** Task details **
Leave out the images and return all the data word for word.

** Given information **

#####

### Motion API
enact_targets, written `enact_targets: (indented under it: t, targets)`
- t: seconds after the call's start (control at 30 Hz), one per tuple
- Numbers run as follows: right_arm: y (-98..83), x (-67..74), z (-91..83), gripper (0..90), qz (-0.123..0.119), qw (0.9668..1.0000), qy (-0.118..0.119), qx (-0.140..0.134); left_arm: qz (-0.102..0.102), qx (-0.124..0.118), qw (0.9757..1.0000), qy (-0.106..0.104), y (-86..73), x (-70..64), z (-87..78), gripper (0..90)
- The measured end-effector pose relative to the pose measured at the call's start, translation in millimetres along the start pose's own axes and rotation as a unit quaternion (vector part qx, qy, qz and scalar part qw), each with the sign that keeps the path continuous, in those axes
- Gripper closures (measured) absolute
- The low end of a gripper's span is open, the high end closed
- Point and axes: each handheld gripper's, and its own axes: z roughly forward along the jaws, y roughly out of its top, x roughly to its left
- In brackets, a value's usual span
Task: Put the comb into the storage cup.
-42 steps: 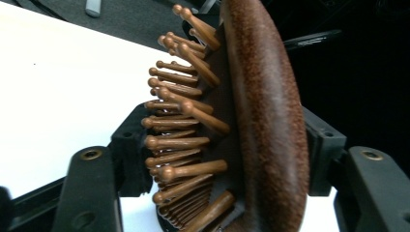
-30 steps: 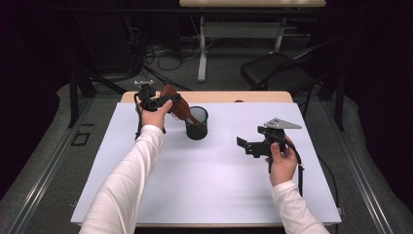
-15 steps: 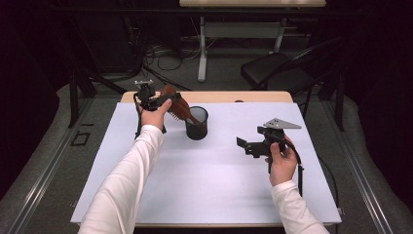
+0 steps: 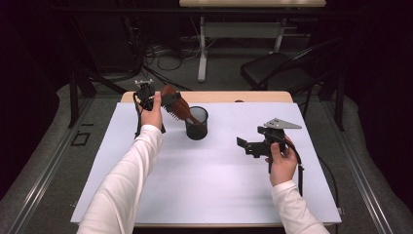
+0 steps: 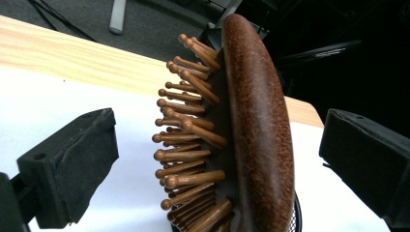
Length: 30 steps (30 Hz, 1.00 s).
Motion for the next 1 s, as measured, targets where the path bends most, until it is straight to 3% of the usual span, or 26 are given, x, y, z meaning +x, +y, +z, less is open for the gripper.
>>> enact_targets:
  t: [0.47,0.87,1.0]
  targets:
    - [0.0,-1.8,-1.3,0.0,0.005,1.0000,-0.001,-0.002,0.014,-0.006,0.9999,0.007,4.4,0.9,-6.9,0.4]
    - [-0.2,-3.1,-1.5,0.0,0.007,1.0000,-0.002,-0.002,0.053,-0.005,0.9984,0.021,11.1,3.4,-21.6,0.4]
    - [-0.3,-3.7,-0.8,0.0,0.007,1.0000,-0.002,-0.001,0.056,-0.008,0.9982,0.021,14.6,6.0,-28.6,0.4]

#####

** Answer for the task **
### Motion API
enact_targets, written `enact_targets: (indented under it: t, targets)`
- t: seconds after the call's start (control at 30 Hz), one per tuple
- Numbers run as follows: right_arm: y (-98..83), x (-67..74), z (-91..83), gripper (0..90), qz (-0.123..0.119), qw (0.9668..1.0000), qy (-0.118..0.119), qx (-0.140..0.134); left_arm: qz (-0.102..0.102), qx (-0.124..0.118), qw (0.9757..1.0000), qy (-0.106..0.104), y (-86..73), x (-70..64), z (-87..78), gripper (0..90)
- The measured end-effector pose relative to the pose measured at the call's start, translation in millimetres along the start pose's own axes and rotation as a unit quaternion (vector part qx, qy, qz and scalar part qw), each with the sign that keeps the path continuous, in those axes
- Gripper closures (measured) absolute
- The low end of a gripper's span is open, the high end closed
- Point and axes: each handheld gripper's, and its own axes: z roughly forward along the jaws, y roughly out of its top, x roughly to its left
- In brackets, a value's usual span
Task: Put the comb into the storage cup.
-42 steps: 
-30 steps: 
-15 steps: 
+0 steps: 
+0 steps: 
Length: 30 steps (30 Hz, 1.00 s).
Motion for the next 1 s, as measured, targets where the path bends most, until it is straight to 3% of the usual span, or 26 are given, x, y, z meaning +x, +y, +z, less is open for the gripper.
>>> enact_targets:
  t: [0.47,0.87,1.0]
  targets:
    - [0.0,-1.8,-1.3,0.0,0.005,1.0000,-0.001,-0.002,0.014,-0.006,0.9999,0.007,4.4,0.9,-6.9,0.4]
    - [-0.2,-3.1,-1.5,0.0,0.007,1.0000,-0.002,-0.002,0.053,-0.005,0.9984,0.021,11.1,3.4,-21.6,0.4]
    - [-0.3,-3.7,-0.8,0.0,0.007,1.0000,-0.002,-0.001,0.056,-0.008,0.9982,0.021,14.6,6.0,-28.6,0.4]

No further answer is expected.